Pakistan ready for int’ls – touring stars


Players from the visiting International World XI Monday said overseas teams should return to tour Pakistan soon, after two Twenty20s against an all-star home side passed off successfully at the weekend.
The exhibition games were the first appearances by high-profile foreign players in Pakistan since deadly militant attacks on the Sri Lankan team bus in Lahore in March 2009 led to the suspension of international matches in the troubled country.
The visitors’ captain Sanath Jayasuriya of Sri Lanka said international cricket should return to Pakistan.
“After these two matches I hope people will believe that Pakistan is a safe country for cricket,” he told reporters on his departure.
“We had two great days with good crowds coming and I am sure that with more efforts international cricket will return to Pakistan.”
Security was tight as capacity crowds of 32,000 packed into Karachi’s National Stadium — evidence, if it were needed, of the Pakistani public’s desperation to see top level cricket at home.
Jayasuriya, the dashing left-hander who was instrumental in Sri Lanka’s 1996 World Cup win, said he felt sad for the deprived people of Pakistan.

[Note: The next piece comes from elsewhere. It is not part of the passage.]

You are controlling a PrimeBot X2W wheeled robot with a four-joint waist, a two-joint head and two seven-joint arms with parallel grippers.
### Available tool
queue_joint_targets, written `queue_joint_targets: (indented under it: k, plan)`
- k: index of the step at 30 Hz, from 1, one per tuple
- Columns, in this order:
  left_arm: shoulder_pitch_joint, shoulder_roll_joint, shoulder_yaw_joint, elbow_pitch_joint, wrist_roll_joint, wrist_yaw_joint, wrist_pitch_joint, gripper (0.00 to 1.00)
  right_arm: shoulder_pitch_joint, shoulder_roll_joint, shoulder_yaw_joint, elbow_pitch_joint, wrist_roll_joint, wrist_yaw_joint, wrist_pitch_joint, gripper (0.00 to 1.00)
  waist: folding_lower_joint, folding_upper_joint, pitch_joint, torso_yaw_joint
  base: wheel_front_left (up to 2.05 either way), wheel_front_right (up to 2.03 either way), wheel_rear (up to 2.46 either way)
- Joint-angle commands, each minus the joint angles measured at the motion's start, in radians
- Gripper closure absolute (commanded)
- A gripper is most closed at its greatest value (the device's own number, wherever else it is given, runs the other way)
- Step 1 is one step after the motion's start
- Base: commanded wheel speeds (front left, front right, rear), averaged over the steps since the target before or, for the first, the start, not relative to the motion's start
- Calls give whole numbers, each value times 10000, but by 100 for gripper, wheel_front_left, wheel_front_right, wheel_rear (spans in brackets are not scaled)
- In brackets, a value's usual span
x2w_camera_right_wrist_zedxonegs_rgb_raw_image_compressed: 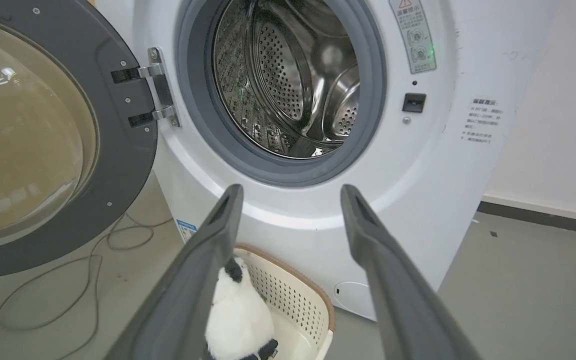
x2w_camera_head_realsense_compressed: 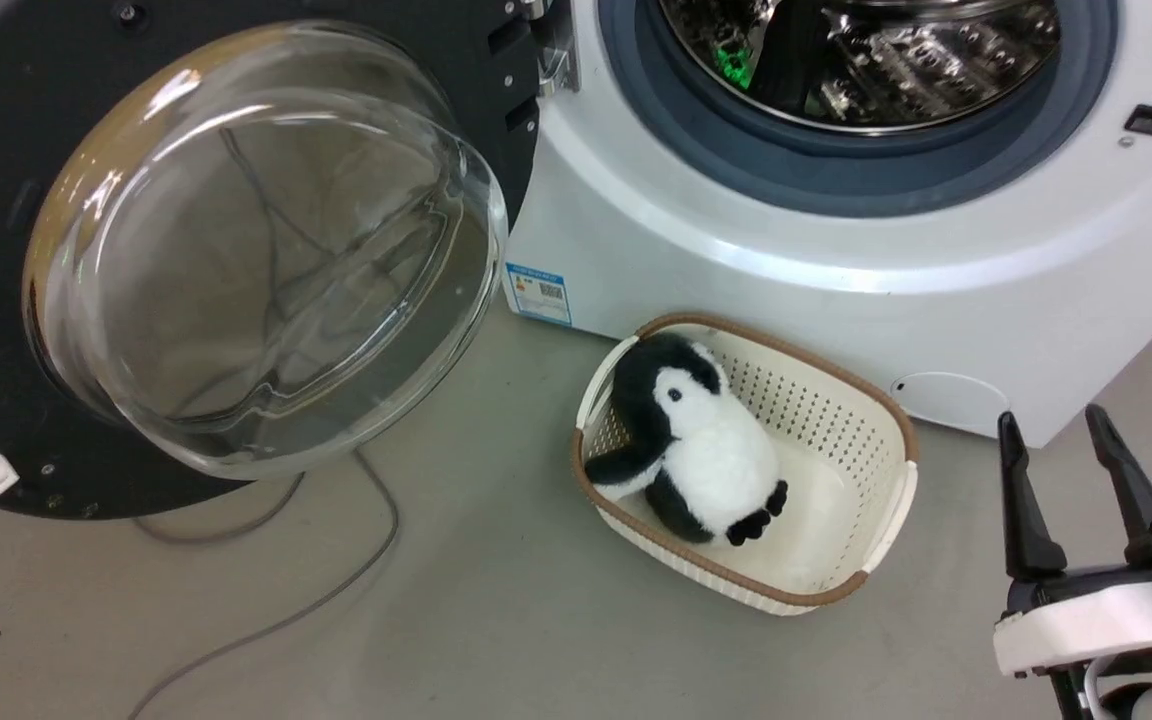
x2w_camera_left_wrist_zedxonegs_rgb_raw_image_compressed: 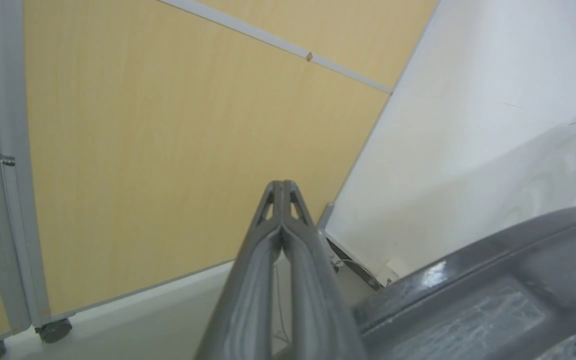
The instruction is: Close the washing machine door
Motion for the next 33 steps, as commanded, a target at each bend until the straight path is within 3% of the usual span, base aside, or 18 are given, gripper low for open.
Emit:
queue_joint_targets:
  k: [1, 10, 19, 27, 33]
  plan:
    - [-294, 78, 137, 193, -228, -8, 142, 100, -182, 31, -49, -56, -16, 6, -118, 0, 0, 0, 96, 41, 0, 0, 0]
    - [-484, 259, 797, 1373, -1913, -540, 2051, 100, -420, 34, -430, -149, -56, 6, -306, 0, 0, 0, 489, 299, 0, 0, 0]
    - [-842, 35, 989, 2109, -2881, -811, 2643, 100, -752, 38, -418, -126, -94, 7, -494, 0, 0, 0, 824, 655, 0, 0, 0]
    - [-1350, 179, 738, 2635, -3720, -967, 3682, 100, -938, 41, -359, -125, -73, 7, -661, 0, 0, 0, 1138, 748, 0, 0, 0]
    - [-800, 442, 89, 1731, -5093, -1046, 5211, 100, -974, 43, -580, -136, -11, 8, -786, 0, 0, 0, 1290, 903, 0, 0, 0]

“It is unfortunate that the people of Pakistan are not getting international cricket on their grounds, but I am sure they will get it sooner than later,” he said.
Former South African Test bowler Andre Nel said Pakistan was ready to host foreign teams again.
“I was initially hesitant on touring,” said Nel, who played 36 Tests and 79 one-day internationals for South Africa until 2008.
“After these two well-organised matches I am sure Pakistan cannot be denied international cricket for long.”
The Pakistan Cricket Board, which distanced itself from the matches initially, said it hoped a platform had been set for the revival of the game.
“I hope these matches, despite being private, are a good step,” board chairman Zaka Ashraf told reporters on Sunday night. “We are doing our efforts and hope that we are able to convince teams to tour us.”
Ashraf said his board was in talks with Bangladesh, Zimbabwe and two other boards and hoped international cricket would be revived by as soon as next year.